In an 80-page ruling on Monday, Justice Monika Schmidt ruled in favour of Amzalak, a director of Raffles Capital Ltd, and ordered costs be made in his favour.

In 2010 Amzalak was ordered by a Zablo, three specially selected Orthodox Jewish judges, to pay more than $300,000 for the sale of shares to Israeli Shlomo Thaler.

But he refused to adhere to the order and did not make the payments.

As a result, the Jewish court issued a siruv against Amzalak, effectively excommunicating him from the community. “One should expel his children from school and his wife from synagogue,” the excommunication order stated.

But Amzalak complained the Jewish judges were biased.

Judge Schmidt agreed, concluding that the “arbitration was not conducted impartially.”

She said “it cannot be doubted” that Rabbi Menachem Mendel Kaminetsky, one of the dayanim, was “partial to Thaler and acted in pursuit of that partiality at the Beth Din”.
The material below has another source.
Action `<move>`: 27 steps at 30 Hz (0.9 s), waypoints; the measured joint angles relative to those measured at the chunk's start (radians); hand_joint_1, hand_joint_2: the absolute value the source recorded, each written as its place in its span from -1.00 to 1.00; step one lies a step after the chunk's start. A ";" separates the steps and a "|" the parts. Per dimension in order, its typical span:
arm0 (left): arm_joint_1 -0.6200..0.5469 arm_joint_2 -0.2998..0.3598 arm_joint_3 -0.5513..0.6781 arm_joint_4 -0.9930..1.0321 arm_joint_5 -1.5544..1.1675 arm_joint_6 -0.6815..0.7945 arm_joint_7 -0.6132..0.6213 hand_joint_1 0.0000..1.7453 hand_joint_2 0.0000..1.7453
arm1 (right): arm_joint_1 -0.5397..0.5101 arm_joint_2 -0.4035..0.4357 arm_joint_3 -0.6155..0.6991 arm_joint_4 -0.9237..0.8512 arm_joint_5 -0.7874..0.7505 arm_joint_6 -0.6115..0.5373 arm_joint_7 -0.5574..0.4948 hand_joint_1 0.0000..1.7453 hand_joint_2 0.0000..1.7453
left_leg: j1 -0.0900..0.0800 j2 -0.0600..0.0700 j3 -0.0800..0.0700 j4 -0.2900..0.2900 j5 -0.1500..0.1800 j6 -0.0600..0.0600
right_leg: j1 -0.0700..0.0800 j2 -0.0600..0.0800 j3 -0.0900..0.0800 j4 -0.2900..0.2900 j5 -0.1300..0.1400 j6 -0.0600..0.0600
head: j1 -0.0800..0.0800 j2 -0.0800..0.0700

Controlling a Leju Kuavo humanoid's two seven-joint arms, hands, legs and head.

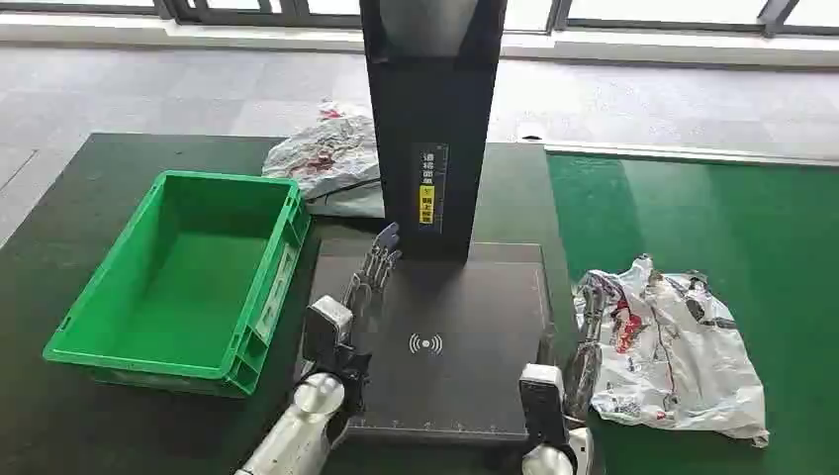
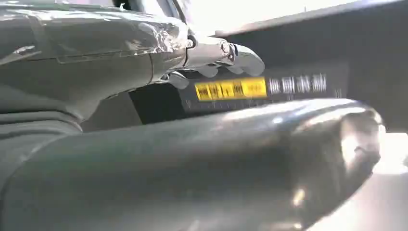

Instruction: Moved the parcel from conveyor to table for the left to box.

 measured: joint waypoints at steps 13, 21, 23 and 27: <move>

Her withering judgment included a transcript of a private conversation in Yiddish among the rabbinic judges, during which Sydney’s Rabbi Yoram Ulman was recorded saying: “I am already persuaded [but] so that we do not give the appearance of impropriety let us give him [Amzalak] some time to answer.”

Comments

3 Responses to “Yiddish in court evidence”
  1. Correction says:

    Correction needed: This was not a matter heard by Sydney Beis Din. As mentioned in the ruling, it was a Beis Din Zablo which was held in Sydney. And involved two Rabbis from Melbourne.

  2. Benseon says:

    It was NOT the Sydney Beth Din. The Beth Din involved was a special one formed in Melbourne to arbitrate on this issue. The only involvement in the case by the Sydney Beth Din was the participation by its dayan, Rabbi Ulman, as a dayan on the special beth din in Melbourne, and the advice offered Mr Amzalak by Rabbi Moshe Gutnick. Read the transcript of the court ruling for further details.

  3. Eli says:

    Hi Henry, the Beth din was a Zablo not the Sydney Beth Din.